Massive MIMO Downlink Transmission for Multiple LEO Satellite Communication

We investigate massive multiple-input multiple-output (MIMO) downlink (DL) transmission for multiple low-earth-orbit satellite communication systems. We establish the signal and channel models, and reveal that the signals received by each user terminal (UT) are typically asynchronous in time and frequency. We propose a spatial linear receive processing for signal extraction and perform time and frequency compensations at each UT to achieve synchronized signal. We prove that the single data stream transmission from each satellite to each UT is optimal to maximize the ergodic sum rate.

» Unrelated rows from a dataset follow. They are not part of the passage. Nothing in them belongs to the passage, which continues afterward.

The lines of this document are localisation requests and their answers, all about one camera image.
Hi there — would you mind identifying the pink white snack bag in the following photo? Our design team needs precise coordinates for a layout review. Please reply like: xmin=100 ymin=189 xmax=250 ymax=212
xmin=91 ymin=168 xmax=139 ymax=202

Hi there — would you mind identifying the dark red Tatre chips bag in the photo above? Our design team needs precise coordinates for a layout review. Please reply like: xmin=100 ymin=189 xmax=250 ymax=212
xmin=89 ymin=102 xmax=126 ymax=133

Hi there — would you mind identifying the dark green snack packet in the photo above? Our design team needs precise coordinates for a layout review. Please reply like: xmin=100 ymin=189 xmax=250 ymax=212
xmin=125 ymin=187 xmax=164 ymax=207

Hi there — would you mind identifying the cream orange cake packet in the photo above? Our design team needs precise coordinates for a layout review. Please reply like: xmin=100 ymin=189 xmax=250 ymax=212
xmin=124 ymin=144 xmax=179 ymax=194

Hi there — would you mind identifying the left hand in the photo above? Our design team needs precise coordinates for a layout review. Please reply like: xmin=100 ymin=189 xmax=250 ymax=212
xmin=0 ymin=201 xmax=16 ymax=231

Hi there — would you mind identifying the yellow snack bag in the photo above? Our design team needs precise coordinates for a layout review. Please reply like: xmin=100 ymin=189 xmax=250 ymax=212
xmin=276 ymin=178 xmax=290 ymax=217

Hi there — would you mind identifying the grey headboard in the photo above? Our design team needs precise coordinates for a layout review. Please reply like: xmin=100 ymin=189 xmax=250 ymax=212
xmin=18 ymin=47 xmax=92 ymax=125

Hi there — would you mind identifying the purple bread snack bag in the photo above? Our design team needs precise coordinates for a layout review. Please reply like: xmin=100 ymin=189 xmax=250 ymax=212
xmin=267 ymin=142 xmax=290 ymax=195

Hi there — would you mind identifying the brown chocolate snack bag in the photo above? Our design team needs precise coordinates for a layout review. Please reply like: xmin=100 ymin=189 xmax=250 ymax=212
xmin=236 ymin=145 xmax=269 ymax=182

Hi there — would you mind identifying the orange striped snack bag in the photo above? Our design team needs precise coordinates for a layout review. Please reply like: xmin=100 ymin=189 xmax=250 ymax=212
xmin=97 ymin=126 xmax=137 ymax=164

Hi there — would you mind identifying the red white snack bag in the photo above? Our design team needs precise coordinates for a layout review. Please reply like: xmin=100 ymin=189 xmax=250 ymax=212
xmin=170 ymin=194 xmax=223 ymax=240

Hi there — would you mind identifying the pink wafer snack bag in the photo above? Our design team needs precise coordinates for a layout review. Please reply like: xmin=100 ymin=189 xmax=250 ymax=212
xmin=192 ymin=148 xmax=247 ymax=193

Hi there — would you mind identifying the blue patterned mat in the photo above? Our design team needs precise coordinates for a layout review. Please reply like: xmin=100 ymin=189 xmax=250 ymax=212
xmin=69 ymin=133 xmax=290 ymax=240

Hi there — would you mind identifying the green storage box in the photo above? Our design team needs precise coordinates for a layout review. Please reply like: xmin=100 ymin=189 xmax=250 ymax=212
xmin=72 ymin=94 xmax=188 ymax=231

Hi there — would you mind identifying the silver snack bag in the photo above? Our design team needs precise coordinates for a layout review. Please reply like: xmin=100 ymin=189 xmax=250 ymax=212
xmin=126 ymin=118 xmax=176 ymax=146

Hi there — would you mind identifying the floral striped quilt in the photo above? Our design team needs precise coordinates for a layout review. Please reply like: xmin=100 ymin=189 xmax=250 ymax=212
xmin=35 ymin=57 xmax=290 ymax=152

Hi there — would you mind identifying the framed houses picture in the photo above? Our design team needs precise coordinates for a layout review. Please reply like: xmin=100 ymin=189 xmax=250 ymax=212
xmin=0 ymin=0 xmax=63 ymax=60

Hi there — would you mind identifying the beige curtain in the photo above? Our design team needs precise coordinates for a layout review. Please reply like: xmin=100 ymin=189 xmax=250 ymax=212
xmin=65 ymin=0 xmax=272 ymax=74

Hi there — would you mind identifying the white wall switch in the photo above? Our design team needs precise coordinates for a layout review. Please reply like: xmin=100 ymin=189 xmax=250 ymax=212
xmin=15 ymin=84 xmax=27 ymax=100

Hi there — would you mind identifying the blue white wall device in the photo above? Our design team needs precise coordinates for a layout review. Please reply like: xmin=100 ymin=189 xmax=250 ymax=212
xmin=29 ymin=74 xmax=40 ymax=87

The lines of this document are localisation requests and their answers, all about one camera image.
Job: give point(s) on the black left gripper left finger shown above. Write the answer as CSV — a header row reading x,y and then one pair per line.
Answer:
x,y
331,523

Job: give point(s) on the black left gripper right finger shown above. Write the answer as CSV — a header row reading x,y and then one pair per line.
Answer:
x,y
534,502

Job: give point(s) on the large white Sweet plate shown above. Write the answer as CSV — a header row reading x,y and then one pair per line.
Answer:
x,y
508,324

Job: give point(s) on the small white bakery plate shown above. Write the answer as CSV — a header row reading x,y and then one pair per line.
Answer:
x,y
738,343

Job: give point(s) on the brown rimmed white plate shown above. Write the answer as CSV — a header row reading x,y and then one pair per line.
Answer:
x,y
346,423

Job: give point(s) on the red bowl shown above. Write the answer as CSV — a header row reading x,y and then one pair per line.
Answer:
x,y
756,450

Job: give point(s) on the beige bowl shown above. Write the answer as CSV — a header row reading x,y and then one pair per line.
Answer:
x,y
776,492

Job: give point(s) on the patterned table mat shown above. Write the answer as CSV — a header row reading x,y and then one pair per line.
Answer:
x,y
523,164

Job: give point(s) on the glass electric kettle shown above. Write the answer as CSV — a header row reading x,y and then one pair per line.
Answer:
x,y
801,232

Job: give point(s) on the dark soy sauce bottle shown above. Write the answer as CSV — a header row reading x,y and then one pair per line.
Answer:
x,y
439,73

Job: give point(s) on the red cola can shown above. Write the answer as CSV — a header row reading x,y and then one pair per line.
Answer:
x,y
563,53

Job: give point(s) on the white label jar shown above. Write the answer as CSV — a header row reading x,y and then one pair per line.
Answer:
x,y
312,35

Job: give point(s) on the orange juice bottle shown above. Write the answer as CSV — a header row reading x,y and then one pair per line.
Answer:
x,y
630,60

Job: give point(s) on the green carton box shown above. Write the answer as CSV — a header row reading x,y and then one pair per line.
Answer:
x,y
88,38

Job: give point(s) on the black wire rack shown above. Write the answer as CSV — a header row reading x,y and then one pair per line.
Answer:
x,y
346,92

Therefore, without loss of optimality, we can reduce the joint design of the transmit covariance matrices and receive vectors for spatial linear processing to that of the precoding vectors and receive vectors, which we refer to as joint precoder and receiver design (JPRD). We devise a weighted minimum mean-square error (WMMSE) based JPRD algorithm by using the statistical channel state information. Further, we approximate the optimal design with an ergodic sum rate upper bound, for which the optimality of single data stream transmission still holds. We derive a condition under which the inter-satellite interference can be eliminated, and develop a low-complexity WMMSE based JPRD algorithm with the upper bound. Simulation results validate the proposed approaches.